I just finished reading Nabakov’s Favorite Word Is Mauve, by Ben Blatt, which uses statistics to analyze various popular and classic works of literature. For example, the book examines the favorite words of popular authors, whether it is possible to determine whether a man or a woman wrote a book through analysis, whether there is such a thing as an author “fingerprint,” and so forth.
It was a really interesting read, and one point caught in my mind. When discussing Suzanne Collins’ THE HUNGER GAMES, the author noted that all three HUNGER GAMES books are nearly the same length, and have very similar internal structures – number of chapters, length of chapters, and so forth.
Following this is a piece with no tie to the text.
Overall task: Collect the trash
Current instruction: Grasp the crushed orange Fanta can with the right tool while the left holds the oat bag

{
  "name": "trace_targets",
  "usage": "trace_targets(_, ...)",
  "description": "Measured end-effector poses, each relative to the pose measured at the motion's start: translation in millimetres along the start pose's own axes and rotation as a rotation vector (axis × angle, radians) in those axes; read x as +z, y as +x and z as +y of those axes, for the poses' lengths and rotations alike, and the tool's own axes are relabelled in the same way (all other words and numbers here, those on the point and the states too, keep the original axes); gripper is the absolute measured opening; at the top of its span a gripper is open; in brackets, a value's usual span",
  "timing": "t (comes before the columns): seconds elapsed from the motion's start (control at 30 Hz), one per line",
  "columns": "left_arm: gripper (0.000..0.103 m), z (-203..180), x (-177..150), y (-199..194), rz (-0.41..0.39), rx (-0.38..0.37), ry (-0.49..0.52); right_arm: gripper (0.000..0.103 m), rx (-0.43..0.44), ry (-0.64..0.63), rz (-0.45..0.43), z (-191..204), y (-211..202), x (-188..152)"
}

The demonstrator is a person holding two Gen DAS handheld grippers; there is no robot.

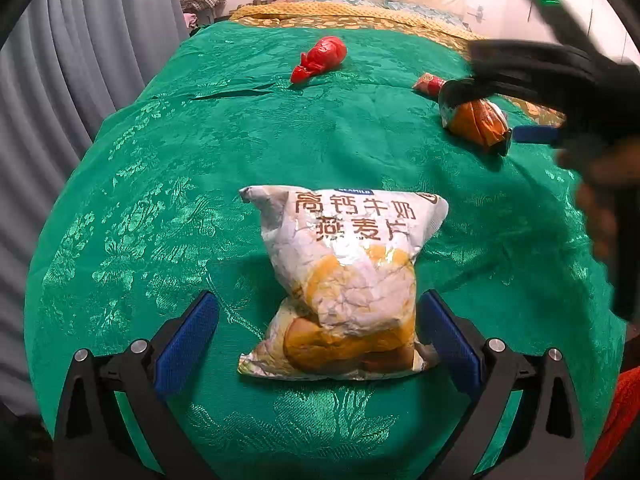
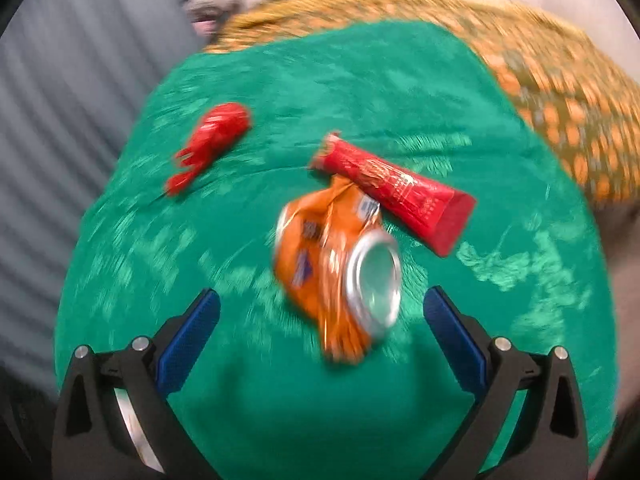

I think this point caught in my mind because it wasn’t at all surprising to me. I write really long series, and to do really long series, the writer has to settle on a structure for the books. That makes it far easier to a series that can sustain itself over an extended length.
Like, the FROSTBORN series for example. The first thirteen FROSTBORN books are all 24 chapters long, and they all land between 90,000 and 105,000 words in length. The only exceptions are the second-to-last book FROSTBORN: THE DRAGON KNIGHT, which was 26 chapters long, and the final book FROSTBORN: THE SHADOW PRISON, which was 33 chapters long. The extra length was necessary to make sure that the series ended properly, since there is nothing that readers hate more than a long-running series that screws up the ending. (For example, see the ending of THE SOPRANOS.)
I did the same thing with the GHOST EXILE series, but less rigorously. The first 7 books were all between 21 and 24 chapters. Starting with the seventh book, GHOST IN THE THRONE, the length began creeping up, and the final book GHOST IN THE WINDS was the longest of all. Again, it was to make sure that the series hit the ending properly.
MASK OF THE DEMONSOULED was probably my most consistent series – all 3 books had exactly 20 chapters.
But I digress a bit. Nabakov’s Favorite Word Is Mauve was definitely an interesting read if you’re interesting in writing and publishing.